=== Goal of the exercise ===
Exactly how many lines in the listing contain "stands"? Respond with the number and nothing more.

=== Exercise materials ===
━━━━

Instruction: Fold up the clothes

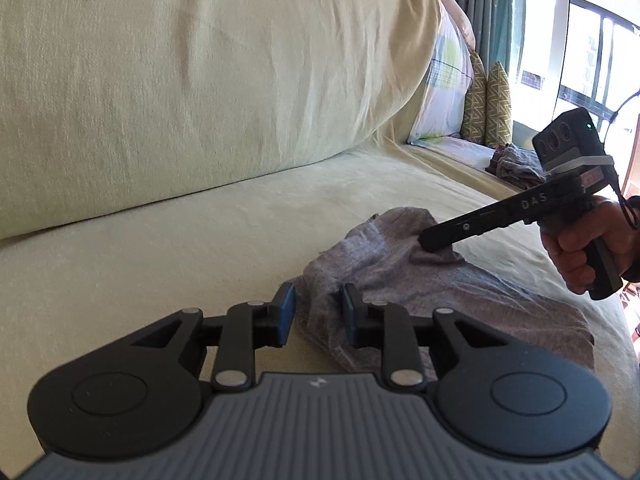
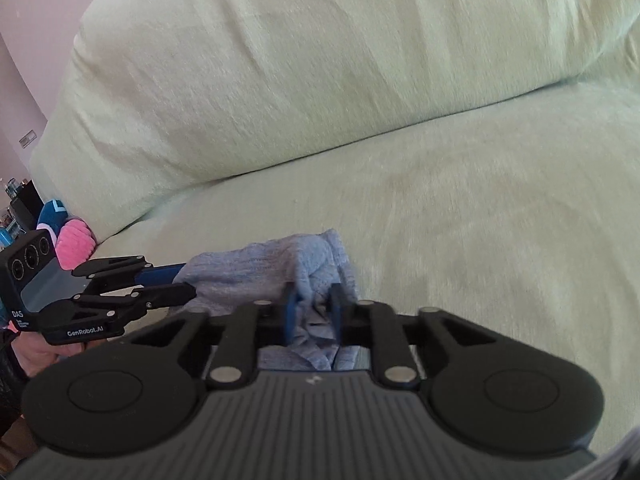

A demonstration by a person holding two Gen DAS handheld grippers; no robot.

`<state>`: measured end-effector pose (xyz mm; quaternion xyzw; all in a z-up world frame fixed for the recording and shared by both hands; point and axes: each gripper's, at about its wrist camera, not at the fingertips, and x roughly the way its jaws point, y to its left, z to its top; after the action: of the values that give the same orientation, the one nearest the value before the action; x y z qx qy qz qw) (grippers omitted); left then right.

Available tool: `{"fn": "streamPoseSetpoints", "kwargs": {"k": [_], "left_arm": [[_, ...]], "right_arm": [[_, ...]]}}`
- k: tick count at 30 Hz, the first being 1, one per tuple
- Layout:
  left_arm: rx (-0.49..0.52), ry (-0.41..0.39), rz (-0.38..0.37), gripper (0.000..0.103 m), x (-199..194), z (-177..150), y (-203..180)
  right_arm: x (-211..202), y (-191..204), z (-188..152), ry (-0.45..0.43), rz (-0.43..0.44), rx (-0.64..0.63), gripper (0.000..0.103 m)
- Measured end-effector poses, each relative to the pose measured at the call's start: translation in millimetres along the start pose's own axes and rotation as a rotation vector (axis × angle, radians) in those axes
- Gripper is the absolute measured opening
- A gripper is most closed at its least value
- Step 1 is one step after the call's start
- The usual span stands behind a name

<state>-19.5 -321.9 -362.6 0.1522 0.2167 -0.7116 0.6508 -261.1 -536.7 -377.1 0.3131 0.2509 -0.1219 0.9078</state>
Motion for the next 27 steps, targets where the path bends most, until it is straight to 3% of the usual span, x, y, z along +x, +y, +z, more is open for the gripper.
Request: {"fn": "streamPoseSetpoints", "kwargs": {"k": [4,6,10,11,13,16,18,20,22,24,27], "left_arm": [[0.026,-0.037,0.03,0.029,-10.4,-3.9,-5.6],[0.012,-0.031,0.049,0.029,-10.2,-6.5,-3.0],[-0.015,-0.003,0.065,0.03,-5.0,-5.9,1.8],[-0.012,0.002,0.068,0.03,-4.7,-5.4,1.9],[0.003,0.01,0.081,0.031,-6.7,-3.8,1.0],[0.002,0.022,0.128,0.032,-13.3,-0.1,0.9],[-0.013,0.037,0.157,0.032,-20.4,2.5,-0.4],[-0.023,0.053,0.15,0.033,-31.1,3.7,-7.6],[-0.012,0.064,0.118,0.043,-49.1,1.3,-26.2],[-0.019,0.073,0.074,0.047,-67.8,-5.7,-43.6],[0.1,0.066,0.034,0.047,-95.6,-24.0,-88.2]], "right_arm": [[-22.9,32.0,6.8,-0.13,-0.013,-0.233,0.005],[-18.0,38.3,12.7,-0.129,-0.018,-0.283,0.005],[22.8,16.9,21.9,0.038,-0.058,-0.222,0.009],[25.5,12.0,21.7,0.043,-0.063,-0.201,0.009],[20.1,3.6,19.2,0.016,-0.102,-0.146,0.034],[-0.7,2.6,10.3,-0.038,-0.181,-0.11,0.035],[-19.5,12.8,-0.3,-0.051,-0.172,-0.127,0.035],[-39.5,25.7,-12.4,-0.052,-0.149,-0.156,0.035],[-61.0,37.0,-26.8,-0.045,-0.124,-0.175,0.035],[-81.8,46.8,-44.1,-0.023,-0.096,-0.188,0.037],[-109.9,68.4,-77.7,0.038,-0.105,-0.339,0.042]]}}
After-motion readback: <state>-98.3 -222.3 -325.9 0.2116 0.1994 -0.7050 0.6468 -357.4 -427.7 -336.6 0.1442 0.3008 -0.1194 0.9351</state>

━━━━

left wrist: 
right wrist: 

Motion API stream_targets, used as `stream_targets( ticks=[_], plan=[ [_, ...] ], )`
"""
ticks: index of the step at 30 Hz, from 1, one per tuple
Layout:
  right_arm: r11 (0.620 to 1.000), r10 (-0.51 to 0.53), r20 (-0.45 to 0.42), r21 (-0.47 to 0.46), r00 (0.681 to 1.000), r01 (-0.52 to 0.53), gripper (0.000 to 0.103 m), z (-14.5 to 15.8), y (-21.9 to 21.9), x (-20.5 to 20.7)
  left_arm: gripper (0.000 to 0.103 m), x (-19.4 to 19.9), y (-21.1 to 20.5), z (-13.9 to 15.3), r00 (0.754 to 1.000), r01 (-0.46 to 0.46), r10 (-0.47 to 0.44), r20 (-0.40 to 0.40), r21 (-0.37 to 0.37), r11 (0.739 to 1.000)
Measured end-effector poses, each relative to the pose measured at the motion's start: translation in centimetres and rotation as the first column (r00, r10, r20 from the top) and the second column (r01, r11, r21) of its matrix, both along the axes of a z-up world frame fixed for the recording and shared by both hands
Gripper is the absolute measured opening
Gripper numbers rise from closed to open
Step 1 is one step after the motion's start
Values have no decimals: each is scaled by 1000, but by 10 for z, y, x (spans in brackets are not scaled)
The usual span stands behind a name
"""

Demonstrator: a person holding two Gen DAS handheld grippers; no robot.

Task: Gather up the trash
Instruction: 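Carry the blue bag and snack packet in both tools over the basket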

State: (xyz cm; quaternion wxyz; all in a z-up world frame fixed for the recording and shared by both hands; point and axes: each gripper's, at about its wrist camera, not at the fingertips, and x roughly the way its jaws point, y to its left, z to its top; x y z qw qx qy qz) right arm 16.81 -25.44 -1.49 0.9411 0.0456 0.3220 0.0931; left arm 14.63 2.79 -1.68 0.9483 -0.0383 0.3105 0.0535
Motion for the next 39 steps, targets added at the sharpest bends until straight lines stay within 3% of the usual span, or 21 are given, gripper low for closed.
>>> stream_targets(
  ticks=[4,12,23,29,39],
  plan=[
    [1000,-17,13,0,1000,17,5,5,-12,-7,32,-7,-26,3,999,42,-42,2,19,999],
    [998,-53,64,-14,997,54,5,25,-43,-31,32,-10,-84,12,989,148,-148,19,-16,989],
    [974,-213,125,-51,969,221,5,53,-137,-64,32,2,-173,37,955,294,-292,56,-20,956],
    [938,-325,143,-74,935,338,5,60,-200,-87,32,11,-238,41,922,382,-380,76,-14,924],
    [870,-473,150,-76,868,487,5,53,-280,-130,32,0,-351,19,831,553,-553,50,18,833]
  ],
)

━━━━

=== Exercise solution ===
2